» **Problem**:
Which lines below include the string "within"? Please show each one.

» **Data in this exercise**:
====

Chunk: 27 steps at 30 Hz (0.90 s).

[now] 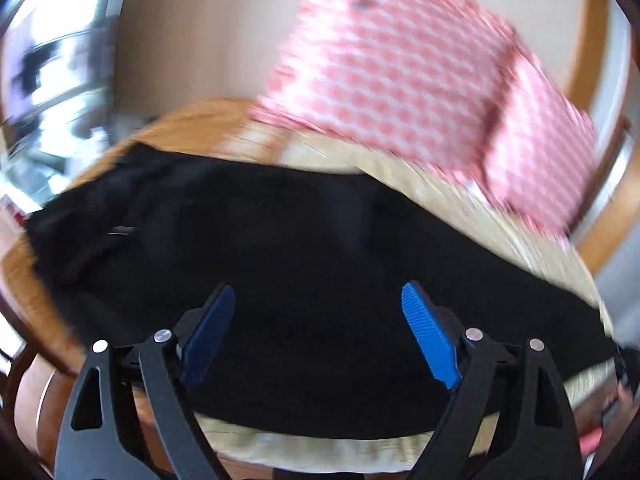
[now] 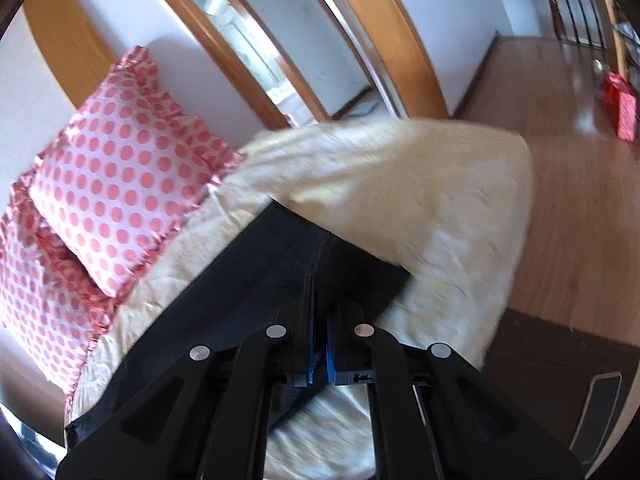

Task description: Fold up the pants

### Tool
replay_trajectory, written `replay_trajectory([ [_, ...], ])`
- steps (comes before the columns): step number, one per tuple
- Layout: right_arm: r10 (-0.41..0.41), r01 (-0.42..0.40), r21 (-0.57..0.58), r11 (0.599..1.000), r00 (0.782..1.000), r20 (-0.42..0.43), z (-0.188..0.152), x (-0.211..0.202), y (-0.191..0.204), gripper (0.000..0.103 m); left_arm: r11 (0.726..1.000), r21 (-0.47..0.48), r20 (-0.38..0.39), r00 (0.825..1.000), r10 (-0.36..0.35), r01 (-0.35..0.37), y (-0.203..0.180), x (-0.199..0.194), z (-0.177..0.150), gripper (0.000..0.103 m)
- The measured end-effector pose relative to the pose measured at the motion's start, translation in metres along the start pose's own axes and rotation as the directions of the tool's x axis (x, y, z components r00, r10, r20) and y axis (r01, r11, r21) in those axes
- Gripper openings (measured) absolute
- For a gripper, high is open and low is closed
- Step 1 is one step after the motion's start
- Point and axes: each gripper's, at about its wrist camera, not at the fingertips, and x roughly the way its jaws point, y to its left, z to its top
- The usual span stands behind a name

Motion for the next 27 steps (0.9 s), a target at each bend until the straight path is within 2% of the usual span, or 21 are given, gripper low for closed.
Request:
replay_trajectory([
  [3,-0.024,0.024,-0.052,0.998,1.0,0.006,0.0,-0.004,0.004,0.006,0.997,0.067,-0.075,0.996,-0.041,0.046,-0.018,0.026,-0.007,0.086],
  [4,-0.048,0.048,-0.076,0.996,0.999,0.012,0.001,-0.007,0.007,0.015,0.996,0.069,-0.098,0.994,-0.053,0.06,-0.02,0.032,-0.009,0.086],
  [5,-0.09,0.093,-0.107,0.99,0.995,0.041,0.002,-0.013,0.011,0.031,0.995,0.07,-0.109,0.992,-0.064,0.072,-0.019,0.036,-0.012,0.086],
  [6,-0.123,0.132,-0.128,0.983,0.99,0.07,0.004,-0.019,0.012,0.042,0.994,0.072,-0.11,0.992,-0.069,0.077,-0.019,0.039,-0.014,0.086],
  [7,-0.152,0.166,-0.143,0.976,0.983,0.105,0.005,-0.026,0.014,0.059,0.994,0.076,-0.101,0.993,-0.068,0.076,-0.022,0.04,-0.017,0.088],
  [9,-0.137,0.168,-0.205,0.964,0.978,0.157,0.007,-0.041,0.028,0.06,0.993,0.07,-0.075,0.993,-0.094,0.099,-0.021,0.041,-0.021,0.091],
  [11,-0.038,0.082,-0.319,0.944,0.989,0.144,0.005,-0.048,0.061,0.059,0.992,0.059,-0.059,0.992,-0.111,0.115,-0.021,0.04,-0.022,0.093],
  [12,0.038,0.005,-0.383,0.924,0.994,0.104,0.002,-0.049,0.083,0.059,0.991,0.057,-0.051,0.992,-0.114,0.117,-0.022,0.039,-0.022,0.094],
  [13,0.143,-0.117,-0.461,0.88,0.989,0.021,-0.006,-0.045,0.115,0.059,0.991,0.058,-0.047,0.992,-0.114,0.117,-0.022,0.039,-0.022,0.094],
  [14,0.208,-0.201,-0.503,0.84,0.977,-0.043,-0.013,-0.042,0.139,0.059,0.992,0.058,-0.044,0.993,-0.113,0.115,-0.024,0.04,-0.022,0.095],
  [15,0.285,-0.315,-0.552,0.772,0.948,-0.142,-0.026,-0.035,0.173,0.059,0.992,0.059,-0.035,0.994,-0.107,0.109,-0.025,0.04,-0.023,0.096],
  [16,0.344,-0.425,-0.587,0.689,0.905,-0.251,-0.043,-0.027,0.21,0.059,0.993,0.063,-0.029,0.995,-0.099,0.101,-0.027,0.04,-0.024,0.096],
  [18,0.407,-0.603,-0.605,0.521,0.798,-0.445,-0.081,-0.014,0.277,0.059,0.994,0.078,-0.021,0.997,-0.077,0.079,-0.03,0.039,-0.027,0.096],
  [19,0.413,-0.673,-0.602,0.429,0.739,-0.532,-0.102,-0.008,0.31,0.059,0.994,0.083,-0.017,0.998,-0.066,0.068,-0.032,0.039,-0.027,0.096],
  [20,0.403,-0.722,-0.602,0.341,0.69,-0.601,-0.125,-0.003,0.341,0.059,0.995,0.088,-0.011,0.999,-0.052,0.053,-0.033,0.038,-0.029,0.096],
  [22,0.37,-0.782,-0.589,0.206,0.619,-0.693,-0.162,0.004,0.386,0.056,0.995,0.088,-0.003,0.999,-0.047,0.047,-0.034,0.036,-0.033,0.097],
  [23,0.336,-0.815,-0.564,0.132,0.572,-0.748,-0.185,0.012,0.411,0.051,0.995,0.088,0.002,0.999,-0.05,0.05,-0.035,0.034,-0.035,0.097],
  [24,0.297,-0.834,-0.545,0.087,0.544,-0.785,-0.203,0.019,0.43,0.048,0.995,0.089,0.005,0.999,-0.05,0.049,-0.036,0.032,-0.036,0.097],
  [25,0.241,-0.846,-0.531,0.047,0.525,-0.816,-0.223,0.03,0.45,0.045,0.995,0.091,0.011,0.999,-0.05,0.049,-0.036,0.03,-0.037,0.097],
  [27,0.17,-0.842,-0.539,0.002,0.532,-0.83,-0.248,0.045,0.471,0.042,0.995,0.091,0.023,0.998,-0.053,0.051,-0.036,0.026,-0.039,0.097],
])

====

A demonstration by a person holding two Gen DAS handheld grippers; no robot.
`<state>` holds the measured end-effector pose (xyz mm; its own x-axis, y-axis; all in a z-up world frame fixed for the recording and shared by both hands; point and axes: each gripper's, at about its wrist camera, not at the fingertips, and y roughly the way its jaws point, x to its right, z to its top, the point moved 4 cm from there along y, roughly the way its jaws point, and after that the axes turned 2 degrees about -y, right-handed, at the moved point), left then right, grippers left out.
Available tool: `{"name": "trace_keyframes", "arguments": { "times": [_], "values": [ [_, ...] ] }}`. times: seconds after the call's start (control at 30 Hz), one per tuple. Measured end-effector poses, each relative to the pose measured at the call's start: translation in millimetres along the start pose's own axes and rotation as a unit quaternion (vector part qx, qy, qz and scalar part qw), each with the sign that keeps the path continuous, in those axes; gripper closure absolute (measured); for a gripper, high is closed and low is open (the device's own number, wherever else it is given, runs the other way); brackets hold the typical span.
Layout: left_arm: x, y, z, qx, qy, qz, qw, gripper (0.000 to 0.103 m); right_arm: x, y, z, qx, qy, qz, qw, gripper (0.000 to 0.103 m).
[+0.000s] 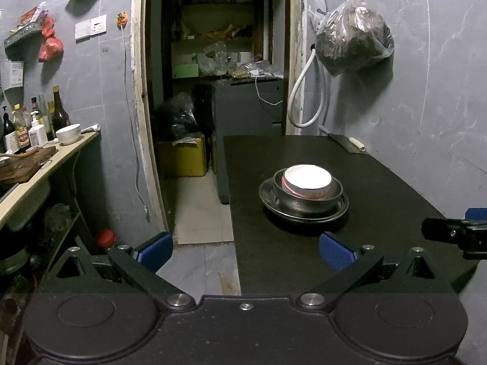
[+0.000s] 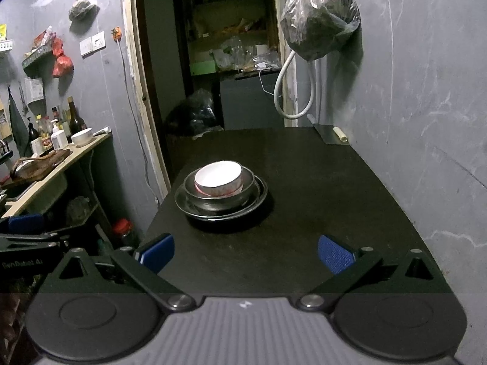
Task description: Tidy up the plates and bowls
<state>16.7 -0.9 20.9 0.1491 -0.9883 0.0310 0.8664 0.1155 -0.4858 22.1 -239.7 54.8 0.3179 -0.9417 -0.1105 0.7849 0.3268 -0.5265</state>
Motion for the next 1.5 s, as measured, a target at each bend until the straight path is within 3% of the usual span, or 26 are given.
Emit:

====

» **Answer to the exercise**:
Motion for the next 27 steps (0.9 s), a target at each bend until the straight path is within 2% of the usual span, or 21 are given, gripper low for closed.
Motion for the next 1.5 s, as measured, a target at each bend until the straight path is within 3% of the usual span, or 26 are given.

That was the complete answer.